It is a cinematographic work filmed in slow motion, which stands out for its personal and moving narrative, while taking, at the same time, an in-depth look at historical events that shaped the 20th century. The film is, as has often been said, a love letter from the director to his Italian ancestors (grandparents), Luigi and Cesira Ughetto, who faced the difficult journey of emigrating from the Piedmont region, in Italy, to France. A story of hunger, misery, wars and disease, occasionally interspersed with moments of hope and happiness.
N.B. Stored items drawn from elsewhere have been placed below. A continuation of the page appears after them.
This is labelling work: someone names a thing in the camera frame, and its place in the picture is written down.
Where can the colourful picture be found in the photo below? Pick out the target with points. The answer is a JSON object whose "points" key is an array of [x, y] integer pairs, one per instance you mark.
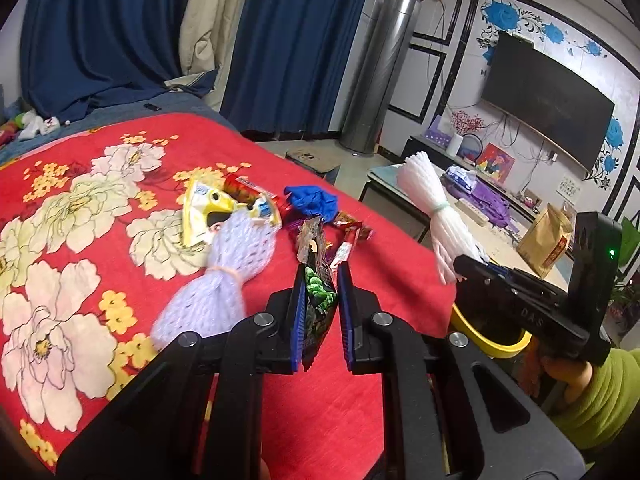
{"points": [[496, 162]]}

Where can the grey tower air conditioner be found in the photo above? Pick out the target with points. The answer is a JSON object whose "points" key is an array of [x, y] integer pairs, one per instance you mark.
{"points": [[377, 75]]}

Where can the pink dried flowers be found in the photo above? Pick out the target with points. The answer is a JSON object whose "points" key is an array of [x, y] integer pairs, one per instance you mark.
{"points": [[467, 121]]}

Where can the brown paper bag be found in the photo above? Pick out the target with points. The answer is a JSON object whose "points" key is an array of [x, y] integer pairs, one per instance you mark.
{"points": [[542, 242]]}

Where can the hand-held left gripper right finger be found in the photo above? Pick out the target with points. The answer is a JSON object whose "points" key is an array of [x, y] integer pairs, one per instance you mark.
{"points": [[344, 310]]}

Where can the red sausage wrapper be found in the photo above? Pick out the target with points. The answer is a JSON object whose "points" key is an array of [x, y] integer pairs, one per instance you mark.
{"points": [[240, 187]]}

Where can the yellow round bin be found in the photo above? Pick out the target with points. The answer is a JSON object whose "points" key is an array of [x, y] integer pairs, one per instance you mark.
{"points": [[492, 347]]}

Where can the dark blue curtain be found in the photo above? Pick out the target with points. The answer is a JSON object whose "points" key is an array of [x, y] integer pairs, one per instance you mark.
{"points": [[295, 45], [100, 35]]}

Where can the glass top coffee table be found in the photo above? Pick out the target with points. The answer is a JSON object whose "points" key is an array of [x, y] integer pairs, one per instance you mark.
{"points": [[390, 180]]}

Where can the plush toys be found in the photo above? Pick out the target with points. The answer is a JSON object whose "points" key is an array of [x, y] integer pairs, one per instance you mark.
{"points": [[32, 125]]}

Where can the white wall calendar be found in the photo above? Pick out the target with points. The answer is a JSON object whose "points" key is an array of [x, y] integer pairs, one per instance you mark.
{"points": [[569, 189]]}

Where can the person's right hand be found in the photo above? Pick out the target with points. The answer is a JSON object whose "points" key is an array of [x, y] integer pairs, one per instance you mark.
{"points": [[567, 375]]}

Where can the white foam net bundle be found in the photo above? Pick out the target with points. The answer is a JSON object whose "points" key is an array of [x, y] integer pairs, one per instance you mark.
{"points": [[425, 185]]}

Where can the white vase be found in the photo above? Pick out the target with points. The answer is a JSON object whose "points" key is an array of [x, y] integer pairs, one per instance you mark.
{"points": [[454, 145]]}

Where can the red white stick wrapper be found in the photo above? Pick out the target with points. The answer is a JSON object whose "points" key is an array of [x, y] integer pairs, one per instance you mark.
{"points": [[345, 250]]}

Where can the purple box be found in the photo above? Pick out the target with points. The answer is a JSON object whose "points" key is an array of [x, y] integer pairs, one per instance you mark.
{"points": [[437, 132]]}

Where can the blue fabric stool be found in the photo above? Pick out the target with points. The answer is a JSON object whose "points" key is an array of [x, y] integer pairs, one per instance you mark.
{"points": [[312, 160]]}

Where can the blue white tissue pack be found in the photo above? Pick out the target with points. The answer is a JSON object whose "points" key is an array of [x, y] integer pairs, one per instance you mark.
{"points": [[460, 177]]}

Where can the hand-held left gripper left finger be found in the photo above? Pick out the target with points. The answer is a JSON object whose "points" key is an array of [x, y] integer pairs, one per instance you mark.
{"points": [[299, 310]]}

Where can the green potted plant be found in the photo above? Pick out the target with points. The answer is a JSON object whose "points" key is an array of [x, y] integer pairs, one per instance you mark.
{"points": [[627, 290]]}

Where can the blue sofa cover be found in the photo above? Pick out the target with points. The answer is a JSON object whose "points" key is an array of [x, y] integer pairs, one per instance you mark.
{"points": [[125, 110]]}

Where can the round framed ornament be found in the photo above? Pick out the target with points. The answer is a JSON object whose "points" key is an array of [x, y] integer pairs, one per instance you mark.
{"points": [[472, 149]]}

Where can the red floral blanket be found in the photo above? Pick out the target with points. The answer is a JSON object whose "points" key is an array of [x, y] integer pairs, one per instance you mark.
{"points": [[310, 410]]}

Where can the black green snack packet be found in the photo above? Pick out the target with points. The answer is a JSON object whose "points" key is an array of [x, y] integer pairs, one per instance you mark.
{"points": [[320, 290]]}

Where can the beige curtain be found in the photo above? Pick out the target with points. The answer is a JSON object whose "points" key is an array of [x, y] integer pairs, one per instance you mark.
{"points": [[215, 15]]}

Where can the black television stand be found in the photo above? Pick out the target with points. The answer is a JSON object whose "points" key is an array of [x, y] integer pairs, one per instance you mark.
{"points": [[425, 147]]}

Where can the black wall television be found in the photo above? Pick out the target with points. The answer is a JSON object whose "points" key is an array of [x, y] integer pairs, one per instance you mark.
{"points": [[545, 100]]}

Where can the purple plastic bag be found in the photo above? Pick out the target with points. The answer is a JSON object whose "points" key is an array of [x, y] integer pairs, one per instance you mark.
{"points": [[487, 205]]}

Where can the yellow snack wrapper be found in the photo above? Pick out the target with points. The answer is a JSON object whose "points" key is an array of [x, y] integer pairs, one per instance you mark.
{"points": [[205, 205]]}

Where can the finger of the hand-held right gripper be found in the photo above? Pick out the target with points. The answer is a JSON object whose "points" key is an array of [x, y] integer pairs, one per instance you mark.
{"points": [[475, 267]]}

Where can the small black phone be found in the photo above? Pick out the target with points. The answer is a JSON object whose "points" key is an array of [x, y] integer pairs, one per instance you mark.
{"points": [[151, 107]]}

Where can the person's right forearm green sleeve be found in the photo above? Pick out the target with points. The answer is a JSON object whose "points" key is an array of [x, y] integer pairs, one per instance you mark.
{"points": [[605, 400]]}

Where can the lavender foam net bundle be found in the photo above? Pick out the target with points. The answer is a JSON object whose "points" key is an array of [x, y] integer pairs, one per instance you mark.
{"points": [[240, 247]]}

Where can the blue rubber glove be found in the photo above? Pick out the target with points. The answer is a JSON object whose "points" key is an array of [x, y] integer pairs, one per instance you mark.
{"points": [[310, 200]]}
One of the notable aspects of this film is the way in which it skillfully balances the story of the Ughetto family with the historical events that serve as a backdrop and give it a chronological order, in particular the Italo-Turkish war and the two world wars, connecting the Ughettos' personal experiences with the turmoil and significant changes that occurred in the world during this period. This approach gives the film a universal dimension and makes the family's story a microcosm of the struggles and challenges faced by humanity throughout time.

Among the animated figures, in some sequences, a human hand appears that dialogues with the narrator of the story, the grandmother, and which can symbolize both Luigi's talent and skill, and the importance of manual work, which is passed down from a generation to another, as well as the journey undertaken by Alain Ughetto's grandparents on the path to building a better life for their children and grandchildren.